A team of Egyptian archaeologists discovered a “distinctive group of 30 coloured wooden coffins for men, women and children” in a cache at Al Asasif cemetery on Luxor’s west bank, the Ministry of Antiquities said in a statement on Saturday.

“It is the first large human coffin cache ever discovered since the end of the 19th century,” the Egyptian Antiquities Minister Khaled El-Enany was quoted as saying during a ceremony in Luxor.

The intricately carved and painted coffins, three thousand years old, were closed with mummies inside and were in “a good condition of preservation, colours and complete inscriptions”, the statement added.

They were for male and female priests and children, said Mostafa Waziri, the excavation team leader, dating back to the 10th century BC under the rule of the 22nd Pharaonic dynasty.

Despite their age, black, green, red and yellow paintings of snakes, birds, lotus flowers and hieroglyphics that cover the coffins are still clearly visible.

A sealed coffin belonging to a young ancient Egyptian child was incomplete and unpainted.

“We only did remedial first-aid on these well-preserved coffins.
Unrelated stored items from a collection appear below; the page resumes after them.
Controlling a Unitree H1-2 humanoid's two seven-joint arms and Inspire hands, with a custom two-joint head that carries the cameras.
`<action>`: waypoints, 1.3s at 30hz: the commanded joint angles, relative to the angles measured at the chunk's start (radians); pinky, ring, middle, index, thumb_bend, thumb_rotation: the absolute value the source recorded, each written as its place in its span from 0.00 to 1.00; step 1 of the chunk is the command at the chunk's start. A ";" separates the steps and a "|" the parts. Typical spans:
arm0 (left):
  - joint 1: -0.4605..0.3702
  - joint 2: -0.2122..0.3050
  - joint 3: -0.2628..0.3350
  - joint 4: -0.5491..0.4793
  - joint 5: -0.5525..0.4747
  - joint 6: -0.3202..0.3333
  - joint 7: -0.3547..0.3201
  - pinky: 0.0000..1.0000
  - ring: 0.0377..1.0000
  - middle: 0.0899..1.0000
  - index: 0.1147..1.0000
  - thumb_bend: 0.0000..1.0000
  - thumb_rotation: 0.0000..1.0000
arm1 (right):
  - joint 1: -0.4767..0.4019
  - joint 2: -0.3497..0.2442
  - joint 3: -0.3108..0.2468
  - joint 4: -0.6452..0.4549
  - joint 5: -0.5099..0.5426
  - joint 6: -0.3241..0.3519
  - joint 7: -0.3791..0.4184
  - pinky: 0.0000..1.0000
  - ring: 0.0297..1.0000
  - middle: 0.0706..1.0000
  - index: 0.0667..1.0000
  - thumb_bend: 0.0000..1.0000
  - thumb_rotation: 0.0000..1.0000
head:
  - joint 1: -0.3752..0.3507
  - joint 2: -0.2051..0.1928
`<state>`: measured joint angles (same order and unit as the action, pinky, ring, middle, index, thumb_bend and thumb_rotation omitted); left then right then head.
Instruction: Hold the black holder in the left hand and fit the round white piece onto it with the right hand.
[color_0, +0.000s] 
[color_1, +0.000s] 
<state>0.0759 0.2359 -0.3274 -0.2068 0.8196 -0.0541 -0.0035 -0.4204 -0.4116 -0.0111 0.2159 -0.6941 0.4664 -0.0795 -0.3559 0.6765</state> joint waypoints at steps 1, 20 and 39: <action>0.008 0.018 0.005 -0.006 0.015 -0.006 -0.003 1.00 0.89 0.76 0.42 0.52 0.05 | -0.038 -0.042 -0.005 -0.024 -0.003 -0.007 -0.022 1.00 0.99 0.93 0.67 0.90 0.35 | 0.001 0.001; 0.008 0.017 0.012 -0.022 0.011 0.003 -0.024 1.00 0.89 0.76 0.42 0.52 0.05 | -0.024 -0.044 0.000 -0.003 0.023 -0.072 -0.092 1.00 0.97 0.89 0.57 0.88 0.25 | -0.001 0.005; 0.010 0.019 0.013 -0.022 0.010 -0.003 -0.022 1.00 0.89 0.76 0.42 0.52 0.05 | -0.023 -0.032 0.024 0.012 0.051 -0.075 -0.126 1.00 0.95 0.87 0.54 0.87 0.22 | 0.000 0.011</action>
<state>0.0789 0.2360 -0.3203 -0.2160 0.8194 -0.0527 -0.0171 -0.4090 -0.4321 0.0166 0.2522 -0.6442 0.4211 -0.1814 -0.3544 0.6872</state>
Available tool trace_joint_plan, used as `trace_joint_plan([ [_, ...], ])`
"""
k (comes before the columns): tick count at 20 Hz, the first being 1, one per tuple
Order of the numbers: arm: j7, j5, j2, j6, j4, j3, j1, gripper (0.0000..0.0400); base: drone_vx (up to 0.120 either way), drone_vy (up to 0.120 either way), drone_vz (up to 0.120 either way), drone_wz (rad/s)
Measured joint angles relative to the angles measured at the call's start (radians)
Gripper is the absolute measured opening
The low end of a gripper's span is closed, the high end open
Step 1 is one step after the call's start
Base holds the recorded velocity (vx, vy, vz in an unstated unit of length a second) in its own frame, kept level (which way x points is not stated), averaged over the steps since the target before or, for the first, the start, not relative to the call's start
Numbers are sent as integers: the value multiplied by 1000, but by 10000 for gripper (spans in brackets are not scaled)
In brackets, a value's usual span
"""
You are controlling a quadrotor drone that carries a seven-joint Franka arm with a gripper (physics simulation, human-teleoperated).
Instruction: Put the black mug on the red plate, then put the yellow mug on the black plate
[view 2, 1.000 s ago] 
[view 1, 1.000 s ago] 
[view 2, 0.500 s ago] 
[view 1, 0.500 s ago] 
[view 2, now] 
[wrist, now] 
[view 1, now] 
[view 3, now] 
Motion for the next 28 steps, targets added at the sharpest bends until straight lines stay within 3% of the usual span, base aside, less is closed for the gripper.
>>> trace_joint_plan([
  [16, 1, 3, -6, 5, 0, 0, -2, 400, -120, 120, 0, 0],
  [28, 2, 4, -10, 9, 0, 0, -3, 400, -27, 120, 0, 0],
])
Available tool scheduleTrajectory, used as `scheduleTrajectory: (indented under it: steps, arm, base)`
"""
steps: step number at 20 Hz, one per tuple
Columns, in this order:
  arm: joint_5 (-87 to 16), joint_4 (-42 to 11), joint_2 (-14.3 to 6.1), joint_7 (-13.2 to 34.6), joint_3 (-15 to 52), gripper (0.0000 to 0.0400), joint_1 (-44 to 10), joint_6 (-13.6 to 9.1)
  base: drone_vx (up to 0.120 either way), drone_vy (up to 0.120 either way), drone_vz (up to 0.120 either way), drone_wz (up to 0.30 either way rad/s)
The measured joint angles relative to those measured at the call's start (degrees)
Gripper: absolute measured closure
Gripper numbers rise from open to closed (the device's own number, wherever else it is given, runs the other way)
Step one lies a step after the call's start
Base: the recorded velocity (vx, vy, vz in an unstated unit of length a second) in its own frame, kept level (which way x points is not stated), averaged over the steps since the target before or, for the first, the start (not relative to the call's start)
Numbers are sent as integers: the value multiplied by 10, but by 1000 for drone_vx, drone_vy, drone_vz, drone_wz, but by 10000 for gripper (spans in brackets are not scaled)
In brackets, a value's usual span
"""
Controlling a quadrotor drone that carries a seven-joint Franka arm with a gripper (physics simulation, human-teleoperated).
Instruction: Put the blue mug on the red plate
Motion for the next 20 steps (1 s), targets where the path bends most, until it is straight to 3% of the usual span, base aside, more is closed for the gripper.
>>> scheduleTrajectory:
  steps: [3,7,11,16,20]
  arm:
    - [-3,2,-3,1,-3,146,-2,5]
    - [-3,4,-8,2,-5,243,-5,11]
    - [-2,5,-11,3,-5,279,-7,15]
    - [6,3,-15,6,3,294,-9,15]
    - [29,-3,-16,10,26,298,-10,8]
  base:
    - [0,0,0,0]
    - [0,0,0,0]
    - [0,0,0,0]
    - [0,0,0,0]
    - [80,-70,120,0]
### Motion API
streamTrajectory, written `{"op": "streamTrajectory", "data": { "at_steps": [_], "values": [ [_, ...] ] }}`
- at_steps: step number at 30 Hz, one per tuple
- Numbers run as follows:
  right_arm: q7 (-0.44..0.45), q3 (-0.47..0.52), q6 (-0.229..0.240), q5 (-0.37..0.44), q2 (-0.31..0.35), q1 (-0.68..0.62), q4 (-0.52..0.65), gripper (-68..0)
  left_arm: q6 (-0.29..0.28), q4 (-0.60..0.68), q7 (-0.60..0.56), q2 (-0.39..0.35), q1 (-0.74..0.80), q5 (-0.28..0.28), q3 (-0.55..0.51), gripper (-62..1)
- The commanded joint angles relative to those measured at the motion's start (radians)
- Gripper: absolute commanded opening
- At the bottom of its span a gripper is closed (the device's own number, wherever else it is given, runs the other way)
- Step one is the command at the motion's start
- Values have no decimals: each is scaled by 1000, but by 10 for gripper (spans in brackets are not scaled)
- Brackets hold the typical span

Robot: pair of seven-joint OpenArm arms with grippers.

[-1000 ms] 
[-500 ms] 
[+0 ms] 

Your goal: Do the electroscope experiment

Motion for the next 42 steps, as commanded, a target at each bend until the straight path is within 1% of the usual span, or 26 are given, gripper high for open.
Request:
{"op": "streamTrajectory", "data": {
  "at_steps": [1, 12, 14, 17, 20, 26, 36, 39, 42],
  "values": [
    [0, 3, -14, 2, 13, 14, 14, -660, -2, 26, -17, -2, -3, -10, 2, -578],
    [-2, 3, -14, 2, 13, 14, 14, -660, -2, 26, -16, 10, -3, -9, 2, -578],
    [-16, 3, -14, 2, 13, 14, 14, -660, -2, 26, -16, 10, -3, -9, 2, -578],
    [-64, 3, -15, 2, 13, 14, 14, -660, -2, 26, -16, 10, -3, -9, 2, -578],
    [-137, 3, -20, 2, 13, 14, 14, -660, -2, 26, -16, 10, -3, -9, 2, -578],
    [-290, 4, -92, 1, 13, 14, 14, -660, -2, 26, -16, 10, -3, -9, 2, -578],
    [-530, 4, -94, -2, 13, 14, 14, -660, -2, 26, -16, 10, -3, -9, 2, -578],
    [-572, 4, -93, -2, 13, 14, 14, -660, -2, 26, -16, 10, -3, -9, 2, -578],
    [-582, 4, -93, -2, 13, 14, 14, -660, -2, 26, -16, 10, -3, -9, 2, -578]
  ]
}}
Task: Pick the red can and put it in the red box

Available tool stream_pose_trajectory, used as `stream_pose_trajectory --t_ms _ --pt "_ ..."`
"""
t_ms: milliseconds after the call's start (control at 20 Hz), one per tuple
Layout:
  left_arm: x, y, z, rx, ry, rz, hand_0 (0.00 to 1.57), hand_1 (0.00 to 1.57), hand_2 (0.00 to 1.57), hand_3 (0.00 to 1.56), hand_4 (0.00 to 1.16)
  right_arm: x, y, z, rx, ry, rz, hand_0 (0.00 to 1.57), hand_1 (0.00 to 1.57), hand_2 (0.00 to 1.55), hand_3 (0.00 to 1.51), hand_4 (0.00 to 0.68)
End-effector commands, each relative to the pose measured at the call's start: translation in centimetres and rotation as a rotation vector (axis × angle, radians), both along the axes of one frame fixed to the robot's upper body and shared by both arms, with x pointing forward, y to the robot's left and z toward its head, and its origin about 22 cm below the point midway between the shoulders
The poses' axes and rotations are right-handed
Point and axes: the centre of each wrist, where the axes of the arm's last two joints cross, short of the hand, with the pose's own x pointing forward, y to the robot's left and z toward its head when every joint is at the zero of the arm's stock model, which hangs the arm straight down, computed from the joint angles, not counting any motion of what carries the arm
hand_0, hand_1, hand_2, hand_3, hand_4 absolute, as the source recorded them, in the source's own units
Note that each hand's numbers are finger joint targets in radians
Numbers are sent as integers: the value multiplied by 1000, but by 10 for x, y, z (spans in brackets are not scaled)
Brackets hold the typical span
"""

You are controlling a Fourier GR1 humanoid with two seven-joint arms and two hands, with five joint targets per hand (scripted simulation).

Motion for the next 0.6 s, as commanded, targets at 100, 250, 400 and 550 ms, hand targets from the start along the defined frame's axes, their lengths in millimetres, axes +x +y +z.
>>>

They are considered to be in great condition because there were hardly any settlements” around the site, said local antiquities ministry restorer Saleh Abdel-Gelil.

The coffins will undergo restoration before being moved to a showroom at the Grand Egyptian Museum, due to open next year next to the Giza pyramids, the ministry said.

The discovery is the latest in a series of major finds of ancient relics that Egypt hopes will revive its tourism sector, which has been badly hit by political instability since the 2011 uprising that toppled Hosni Mubarak.

Several high-level officials, including President Abdel Fattah al-Sisi, have in recent weeks affirmed Egypt’s stability following rare, small-scale protests in September that drew a heavy-handed response from security forces.

“Now in Egypt we have more security so we have more foreign nationals. We have more than 250 [archaeological] missions. More work equals more discoveries,” said Antiquities Minister Khaled el-Enany on the sidelines of the press conference.

Egypt has sought to promote its archaeological heritage and finds in a bid to revive its vital tourism sector, which has suffered due to political insecurity and terror attacks.